Downloading Files from Google Drive

  • Downloading data from Google Drive (or any other cloud service) is the same process as uploading, but switching the destination and the source. So, to download data use the following command:
rclone copy [Name of Remote]:Source_Directory foo/bar/Local_Destination_Directory
  • It is not absolutely necessary to add flags to increase performance unlike uploading. There is not a significant improvement from the default download speed.
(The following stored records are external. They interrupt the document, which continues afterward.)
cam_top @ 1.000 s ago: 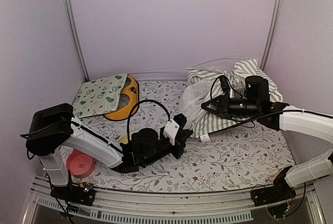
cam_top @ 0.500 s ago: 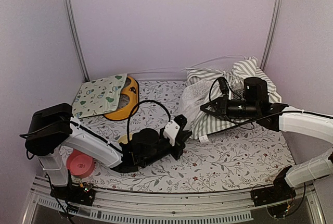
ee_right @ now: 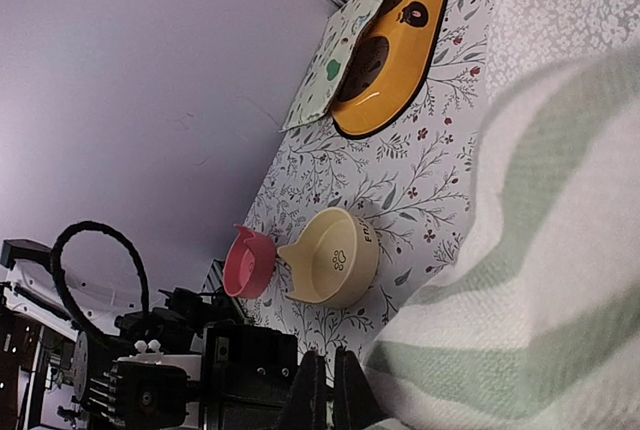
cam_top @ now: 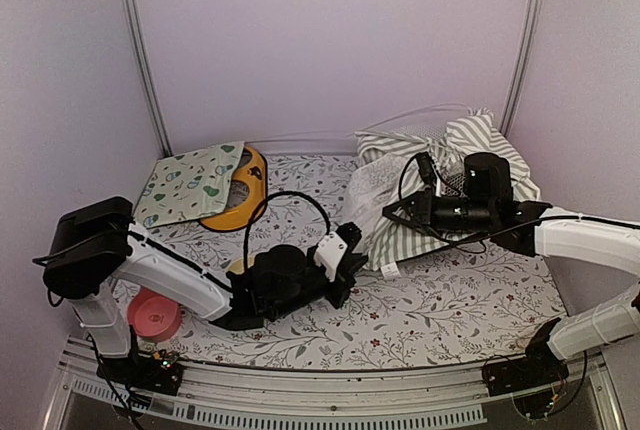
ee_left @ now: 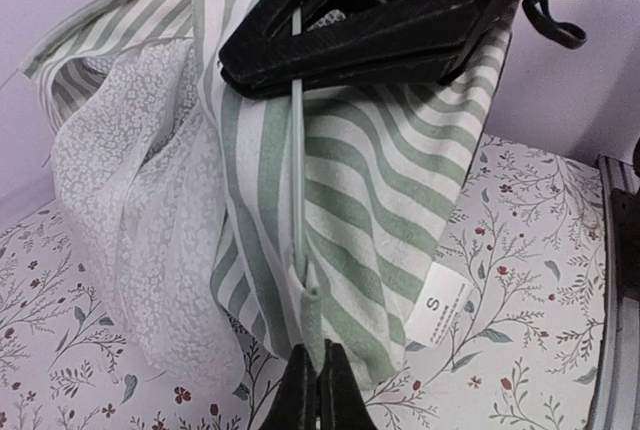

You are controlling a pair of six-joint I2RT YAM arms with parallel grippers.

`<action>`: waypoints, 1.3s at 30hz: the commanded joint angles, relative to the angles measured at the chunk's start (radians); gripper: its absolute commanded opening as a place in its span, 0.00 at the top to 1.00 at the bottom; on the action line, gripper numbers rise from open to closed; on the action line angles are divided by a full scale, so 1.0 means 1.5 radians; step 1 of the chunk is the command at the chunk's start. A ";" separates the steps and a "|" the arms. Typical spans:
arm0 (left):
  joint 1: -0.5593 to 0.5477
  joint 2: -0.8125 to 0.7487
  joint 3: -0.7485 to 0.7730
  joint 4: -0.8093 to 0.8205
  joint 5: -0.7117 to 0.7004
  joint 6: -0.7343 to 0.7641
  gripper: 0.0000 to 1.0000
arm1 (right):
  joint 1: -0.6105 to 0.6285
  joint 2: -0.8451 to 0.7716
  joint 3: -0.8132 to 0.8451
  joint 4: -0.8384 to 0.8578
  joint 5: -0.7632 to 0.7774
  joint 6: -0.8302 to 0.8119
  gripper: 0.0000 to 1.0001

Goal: Set up the pet tent
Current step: Insert the tent pole into the pole socket of the pet tent.

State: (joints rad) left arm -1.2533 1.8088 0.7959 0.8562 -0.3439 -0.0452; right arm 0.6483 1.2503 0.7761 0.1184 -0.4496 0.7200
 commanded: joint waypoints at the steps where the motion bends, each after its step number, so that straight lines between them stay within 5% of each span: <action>1: 0.004 -0.021 0.017 -0.051 0.021 0.023 1.00 | 0.019 0.013 0.020 0.004 0.086 -0.041 1.00; 18: 0.054 -0.011 0.109 -0.274 0.064 0.012 1.00 | 0.075 0.052 -0.010 -0.038 0.178 -0.092 1.00; 29: 0.071 -0.015 0.096 -0.327 0.080 -0.039 0.73 | 0.118 0.138 -0.033 0.121 0.169 -0.007 1.00; 39: 0.100 -0.059 0.013 -0.278 0.132 -0.092 0.72 | 0.118 0.138 -0.004 0.131 0.182 -0.003 1.00</action>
State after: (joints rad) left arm -1.1370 1.7645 0.8566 0.3836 -0.1871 -0.1406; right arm 0.8284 1.4586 0.7322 0.2707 -0.2104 0.7185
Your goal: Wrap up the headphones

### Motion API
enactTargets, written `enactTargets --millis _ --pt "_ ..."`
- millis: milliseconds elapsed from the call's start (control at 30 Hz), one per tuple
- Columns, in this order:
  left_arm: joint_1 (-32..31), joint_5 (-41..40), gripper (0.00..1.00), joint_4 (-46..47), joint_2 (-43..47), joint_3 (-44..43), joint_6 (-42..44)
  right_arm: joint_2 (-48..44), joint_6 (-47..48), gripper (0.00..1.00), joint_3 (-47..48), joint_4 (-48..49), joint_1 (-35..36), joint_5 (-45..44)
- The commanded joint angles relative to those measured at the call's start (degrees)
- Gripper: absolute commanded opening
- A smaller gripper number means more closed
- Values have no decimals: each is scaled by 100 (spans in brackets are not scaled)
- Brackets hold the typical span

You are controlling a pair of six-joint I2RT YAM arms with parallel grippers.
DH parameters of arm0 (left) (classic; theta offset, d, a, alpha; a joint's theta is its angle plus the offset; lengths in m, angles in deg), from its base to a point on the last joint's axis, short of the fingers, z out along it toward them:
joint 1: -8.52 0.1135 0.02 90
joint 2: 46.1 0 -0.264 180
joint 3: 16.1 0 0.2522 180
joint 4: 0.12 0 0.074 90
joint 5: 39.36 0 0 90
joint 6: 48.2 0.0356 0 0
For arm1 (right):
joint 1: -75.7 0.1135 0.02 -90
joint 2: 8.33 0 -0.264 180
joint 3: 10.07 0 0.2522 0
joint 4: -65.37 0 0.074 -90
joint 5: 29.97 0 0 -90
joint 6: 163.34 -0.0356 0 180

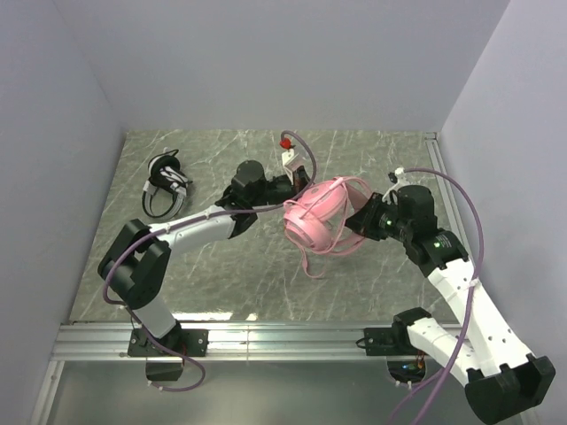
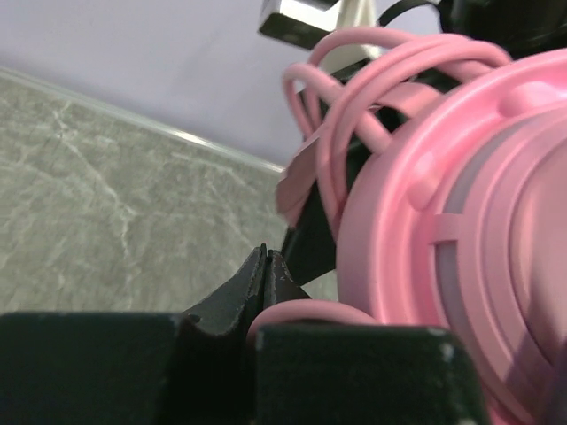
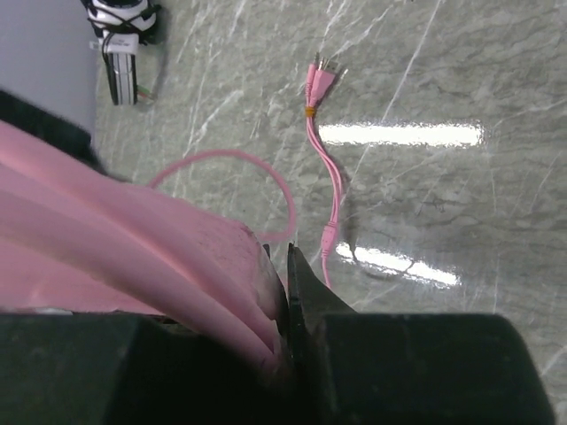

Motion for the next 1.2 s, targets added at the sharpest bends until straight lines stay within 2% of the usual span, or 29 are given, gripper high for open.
enactTargets --millis 0,133,233,300,467,700,767,933,1167 --pt "180 655 3 -535 9 -459 605 -181 449 0 244 207 350 272" --pt "260 1078 6 -1177 -54 -846 1079 -190 722 0 411 40 824 54" --pt "269 535 5 -1931 113 -969 1702 -129 898 0 517 -100 1317 -280" --pt "260 104 5 -2101 279 -918 2116 -94 986 0 508 -127 1484 -325" --pt "260 -248 6 -2259 605 -794 3054 -76 1135 0 429 -154 1871 -369" --pt "269 -503 6 -2628 597 -1101 3207 -102 1144 0 649 -549 1977 -616" --pt "269 -977 7 -2733 606 -1154 3198 -93 1206 0 666 -680 2099 -650" --pt "269 -1408 14 -3409 632 -1567 3707 -59 1294 0 614 -918 2284 -862" --pt "278 -1733 16 -3885 685 -2042 4392 21 1443 0 587 -927 2750 -878"
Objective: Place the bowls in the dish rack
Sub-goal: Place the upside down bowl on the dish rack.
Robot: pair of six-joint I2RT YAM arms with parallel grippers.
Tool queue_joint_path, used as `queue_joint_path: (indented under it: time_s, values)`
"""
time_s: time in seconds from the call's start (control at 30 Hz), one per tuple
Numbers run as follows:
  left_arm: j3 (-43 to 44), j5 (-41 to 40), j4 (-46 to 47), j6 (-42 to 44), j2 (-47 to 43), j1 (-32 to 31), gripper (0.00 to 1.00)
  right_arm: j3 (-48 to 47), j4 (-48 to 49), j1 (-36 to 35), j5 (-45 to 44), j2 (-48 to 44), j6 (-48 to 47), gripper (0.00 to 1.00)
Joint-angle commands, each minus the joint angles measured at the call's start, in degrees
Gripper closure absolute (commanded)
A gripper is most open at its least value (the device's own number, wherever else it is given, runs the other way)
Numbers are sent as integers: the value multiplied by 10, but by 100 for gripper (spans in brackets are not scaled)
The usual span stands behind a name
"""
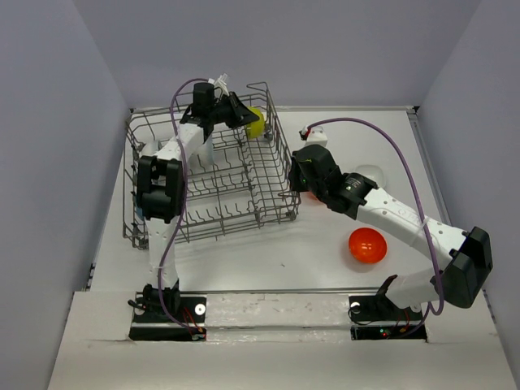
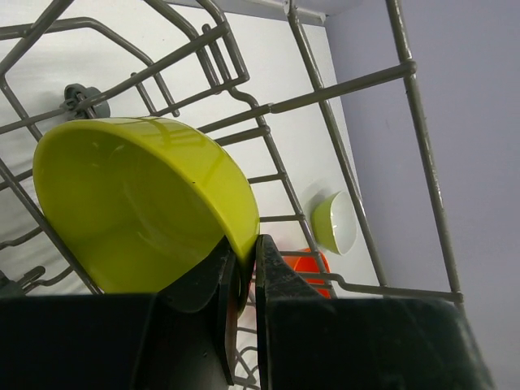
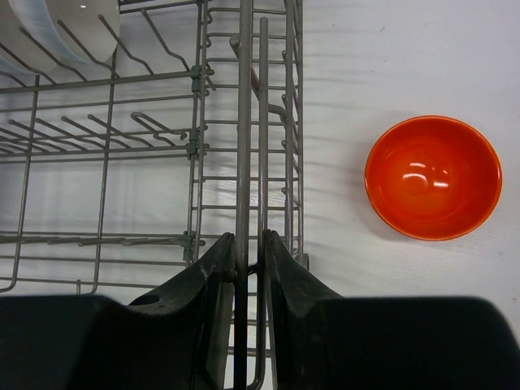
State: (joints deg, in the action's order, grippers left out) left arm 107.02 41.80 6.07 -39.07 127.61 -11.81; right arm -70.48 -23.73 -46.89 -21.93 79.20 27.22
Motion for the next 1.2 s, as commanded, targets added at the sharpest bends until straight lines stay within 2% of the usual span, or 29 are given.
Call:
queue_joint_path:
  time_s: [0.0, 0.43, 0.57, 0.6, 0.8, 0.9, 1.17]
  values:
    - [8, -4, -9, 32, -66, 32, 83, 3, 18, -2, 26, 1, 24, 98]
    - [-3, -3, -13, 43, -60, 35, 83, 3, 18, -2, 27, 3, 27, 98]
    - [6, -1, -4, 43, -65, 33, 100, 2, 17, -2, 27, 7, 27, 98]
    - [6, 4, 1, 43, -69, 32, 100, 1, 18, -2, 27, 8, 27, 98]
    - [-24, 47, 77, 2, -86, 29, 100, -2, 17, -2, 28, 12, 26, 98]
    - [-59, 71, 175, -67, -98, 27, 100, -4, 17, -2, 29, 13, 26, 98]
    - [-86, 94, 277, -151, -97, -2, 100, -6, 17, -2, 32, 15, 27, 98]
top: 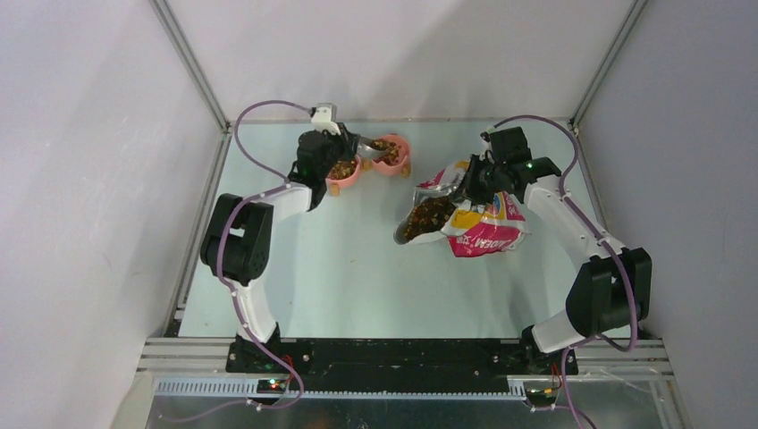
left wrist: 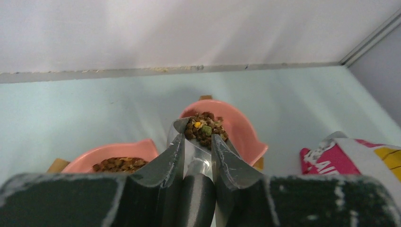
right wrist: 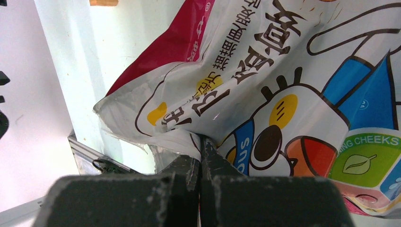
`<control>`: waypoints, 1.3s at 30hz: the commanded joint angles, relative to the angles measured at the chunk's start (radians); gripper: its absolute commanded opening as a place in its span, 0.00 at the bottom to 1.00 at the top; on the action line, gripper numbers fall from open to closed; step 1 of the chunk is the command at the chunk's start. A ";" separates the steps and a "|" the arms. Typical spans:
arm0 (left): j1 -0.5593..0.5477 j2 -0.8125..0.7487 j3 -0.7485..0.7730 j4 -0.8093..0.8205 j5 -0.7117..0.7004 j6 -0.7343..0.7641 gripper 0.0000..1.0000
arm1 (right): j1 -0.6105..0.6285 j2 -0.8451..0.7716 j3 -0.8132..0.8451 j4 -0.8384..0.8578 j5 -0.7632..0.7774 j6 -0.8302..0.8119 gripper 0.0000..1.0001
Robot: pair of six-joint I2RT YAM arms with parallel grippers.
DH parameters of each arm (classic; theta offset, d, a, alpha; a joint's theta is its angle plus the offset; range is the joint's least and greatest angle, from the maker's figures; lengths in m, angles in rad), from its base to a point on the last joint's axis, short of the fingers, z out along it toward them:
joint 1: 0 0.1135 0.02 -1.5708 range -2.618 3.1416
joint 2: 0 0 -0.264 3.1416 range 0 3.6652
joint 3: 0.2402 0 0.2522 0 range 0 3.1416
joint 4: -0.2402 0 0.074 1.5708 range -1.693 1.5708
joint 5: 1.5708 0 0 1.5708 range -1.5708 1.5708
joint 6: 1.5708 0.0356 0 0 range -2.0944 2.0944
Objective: Serve the pet food
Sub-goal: Pour the pet food into the pet food bowl.
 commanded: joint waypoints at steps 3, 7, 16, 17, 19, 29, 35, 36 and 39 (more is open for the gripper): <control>-0.031 -0.006 0.125 -0.230 -0.072 0.154 0.00 | -0.050 0.027 0.044 0.059 0.098 -0.022 0.00; -0.057 0.001 0.184 -0.320 -0.092 0.227 0.00 | -0.053 0.033 0.044 0.059 0.092 -0.023 0.00; -0.114 0.013 0.356 -0.514 -0.155 0.391 0.00 | -0.059 0.033 0.044 0.050 0.085 -0.044 0.00; -0.119 0.009 0.369 -0.529 -0.166 0.421 0.00 | -0.062 0.033 0.044 0.045 0.085 -0.050 0.00; -0.136 0.006 0.394 -0.554 -0.179 0.463 0.00 | -0.068 0.033 0.044 0.039 0.084 -0.057 0.00; -0.210 0.008 0.452 -0.571 -0.251 0.655 0.00 | -0.085 0.005 0.034 0.035 0.083 -0.077 0.00; -0.222 -0.005 0.458 -0.572 -0.272 0.688 0.00 | -0.089 -0.004 0.028 0.033 0.081 -0.077 0.00; -0.222 -0.015 0.458 -0.575 -0.267 0.673 0.00 | -0.089 -0.005 0.029 0.033 0.080 -0.076 0.00; -0.221 -0.054 0.457 -0.586 -0.240 0.627 0.00 | -0.091 -0.002 0.030 0.039 0.034 -0.075 0.00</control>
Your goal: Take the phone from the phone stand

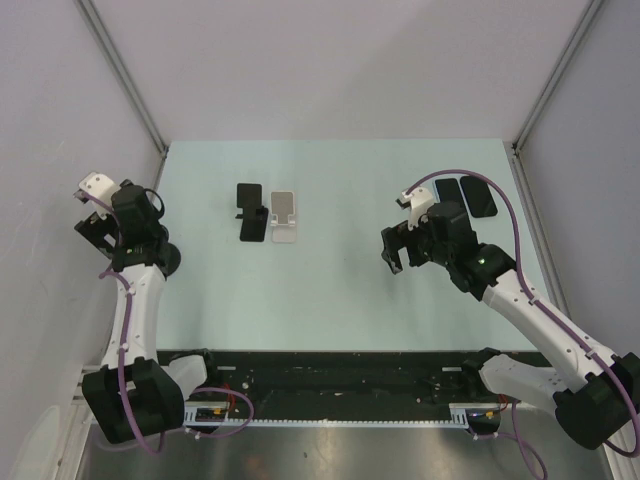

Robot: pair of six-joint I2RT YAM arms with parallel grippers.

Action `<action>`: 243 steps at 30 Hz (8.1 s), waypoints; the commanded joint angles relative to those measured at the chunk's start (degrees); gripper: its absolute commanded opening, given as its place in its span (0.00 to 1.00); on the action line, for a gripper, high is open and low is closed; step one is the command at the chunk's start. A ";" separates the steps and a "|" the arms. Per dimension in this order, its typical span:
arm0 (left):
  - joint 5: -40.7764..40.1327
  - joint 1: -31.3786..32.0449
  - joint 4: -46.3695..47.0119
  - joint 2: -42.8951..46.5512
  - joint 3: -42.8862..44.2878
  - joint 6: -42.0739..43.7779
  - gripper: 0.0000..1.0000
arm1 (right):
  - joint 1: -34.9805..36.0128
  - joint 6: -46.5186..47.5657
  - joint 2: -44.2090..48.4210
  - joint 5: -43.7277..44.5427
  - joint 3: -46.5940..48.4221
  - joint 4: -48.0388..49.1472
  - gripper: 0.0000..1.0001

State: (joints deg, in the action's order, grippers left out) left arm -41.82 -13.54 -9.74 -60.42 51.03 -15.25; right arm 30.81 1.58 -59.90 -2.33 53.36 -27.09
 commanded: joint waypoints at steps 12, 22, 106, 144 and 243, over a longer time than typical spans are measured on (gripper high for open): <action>3.41 -2.19 3.15 -5.23 -2.33 -3.12 0.94 | 2.85 1.76 0.40 2.24 -0.54 2.39 1.00; 8.16 -0.79 2.97 -0.75 -3.30 -2.69 0.55 | 3.82 2.02 1.01 4.96 -0.63 2.22 1.00; 44.20 58.54 6.57 -6.13 9.45 10.41 1.00 | 5.23 -8.35 18.33 -6.46 -8.19 7.67 1.00; 47.71 58.54 6.13 -12.00 3.29 13.40 0.84 | 14.72 -9.58 4.19 -6.99 -11.35 24.89 0.92; 58.28 53.00 9.56 5.40 8.56 -11.54 0.00 | 15.69 -5.80 21.56 3.83 -16.98 25.07 0.85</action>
State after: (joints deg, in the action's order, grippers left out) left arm 26.68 39.83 -6.96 -59.31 54.83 -17.82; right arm 45.71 -4.47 -42.30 0.12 35.70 -3.25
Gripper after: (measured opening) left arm 0.803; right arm 0.827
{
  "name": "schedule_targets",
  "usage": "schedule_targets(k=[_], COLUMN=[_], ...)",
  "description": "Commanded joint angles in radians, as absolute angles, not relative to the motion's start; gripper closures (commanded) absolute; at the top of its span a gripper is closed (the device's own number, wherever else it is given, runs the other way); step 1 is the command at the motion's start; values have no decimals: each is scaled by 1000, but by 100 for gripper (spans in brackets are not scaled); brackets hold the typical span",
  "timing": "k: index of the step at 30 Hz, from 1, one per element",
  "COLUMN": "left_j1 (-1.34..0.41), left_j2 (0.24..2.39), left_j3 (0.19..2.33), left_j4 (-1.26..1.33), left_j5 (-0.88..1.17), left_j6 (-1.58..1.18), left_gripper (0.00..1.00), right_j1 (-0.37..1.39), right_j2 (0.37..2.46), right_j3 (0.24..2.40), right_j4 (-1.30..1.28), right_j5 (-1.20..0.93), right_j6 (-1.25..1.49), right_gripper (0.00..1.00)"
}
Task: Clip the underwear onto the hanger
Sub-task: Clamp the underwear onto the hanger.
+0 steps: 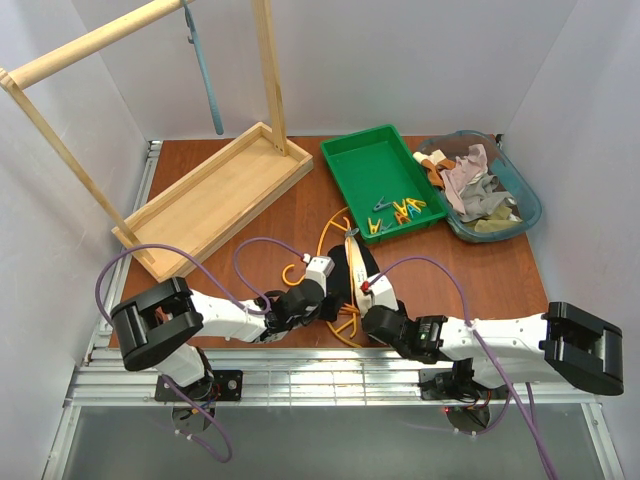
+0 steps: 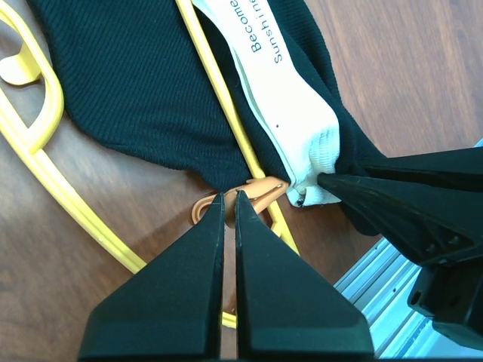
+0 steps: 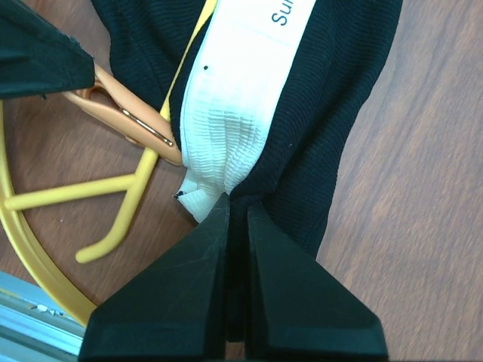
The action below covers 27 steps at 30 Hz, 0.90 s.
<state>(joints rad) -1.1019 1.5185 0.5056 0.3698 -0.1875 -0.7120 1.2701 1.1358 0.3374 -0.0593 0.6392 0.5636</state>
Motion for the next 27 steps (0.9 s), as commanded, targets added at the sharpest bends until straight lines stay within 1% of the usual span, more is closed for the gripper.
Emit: schedule_targets(k=[1, 17, 27], left_j1=[-1117, -1155, -1160], left_j2=[1591, 1649, 1658], left_j3=[471, 433, 419], left_j4=[222, 245, 285], left_j5=[-213, -235, -242], left_j6=[-706, -749, -744], left_gripper=[100, 100, 100], right_j1=[1261, 1167, 1163], right_j2=[1143, 1140, 1167], right_j3=[368, 426, 428], right_j4=[-74, -100, -106], right_j5=[673, 657, 604], right_j6=[589, 529, 535], right_gripper=[99, 99, 99])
Other Useful Rclone Commands

  • It may be useful to view the contents of your Google Drive before uploading or downloading files. To do so without having to use a browser, use the following commands:
rclone lsd [Name of Remote]:(Optional Directory Name)
    • This will show the directory listing for your Google Drive's 'home' directory. To view a specific directory listing you can append the directory name after the colon ( [Name of Remote]:Directory )
    • Notice the colon after the Remote, this is necessary for the proper execution of the command, whether or not you are specifying a specific directory.
    • This is helpful to quickly see the names of your directories before using the next command.
rclone ls [Name of Remote]:(Optional Directory)
    • This command will show you the entire listing recursively of the Google Drive. NOTE: This may take a while to complete, as it will search every directory and list every file in your Google Drive. It may be faster to first find the directory names using rclone lsd, and then using the directory name to view the contents.
    • rclone ls [Name of Remote]:My_Uploads -- This will show all contents of the My_Uploads directory and sub-directories.
rclone [command] --dry-run [Name of Remote]:
    • This flag will allow you to test the command without having any consequences if there is a mistake. It is a good testing tool to view what would happen, without it actually happening.


Examples

  • The following are examples of using some of the Rclone commands:
  • An example of Downloading files from Google Drive to the CRC:
[12:29 @crcfe01 ~/upload_testing]
$ rclone copy gdrv:Upload_testing . --verbose
2018/08/07 12:29:21 INFO  : Local file system at /afs/crc.nd.edu/user/user/upload_testing: Waiting for checks to finish
2018/08/07 12:29:21 INFO  : Local file system at /afs/crc.nd.edu/user/user/upload_testing: Waiting for transfers to finish
2018/08/07 12:30:17 INFO  : 
Transferred:   3.527 GBytes (57.723 MBytes/s)
Errors:                 0
Checks:                 0
Transferred:            0
Elapsed time:      1m2.5s
Transferring:
                                    test.img: 84% /3.000G, 48.737M/s, 9s
                                    debian.img: 100% /1.000G, 3.790M/s, 0s 


  • An example of Uploading files from the CRC to Google Drive, using the optimized approach:
[12:37 @crcfe01 ~/upload_testing]
$ rclone --transfers=5 --checkers=5 --drive-chunk-size=16384k --verbose copy ~/upload_testing/ gdrv:Upload_testing
2018/08/07 12:39:30 INFO  : Google drive root 'Upload_testing': Waiting for checks to finish
2018/08/07 12:39:30 INFO  : Google drive root 'Upload_testing': Waiting for transfers to finish
2018/08/07 12:40:07 INFO  : debian.img: Copied (new)
2018/08/07 12:40:30 INFO  : 
Transferred:   1.750 GBytes (29.694 MBytes/s)
Errors:                 0
Checks:                 0
Transferred:            1
Elapsed time:      1m0.3s
Transferring:
                                    test.img: 24% /3.000G, 7.519M/s, 5m6s
                       [ output clipped ]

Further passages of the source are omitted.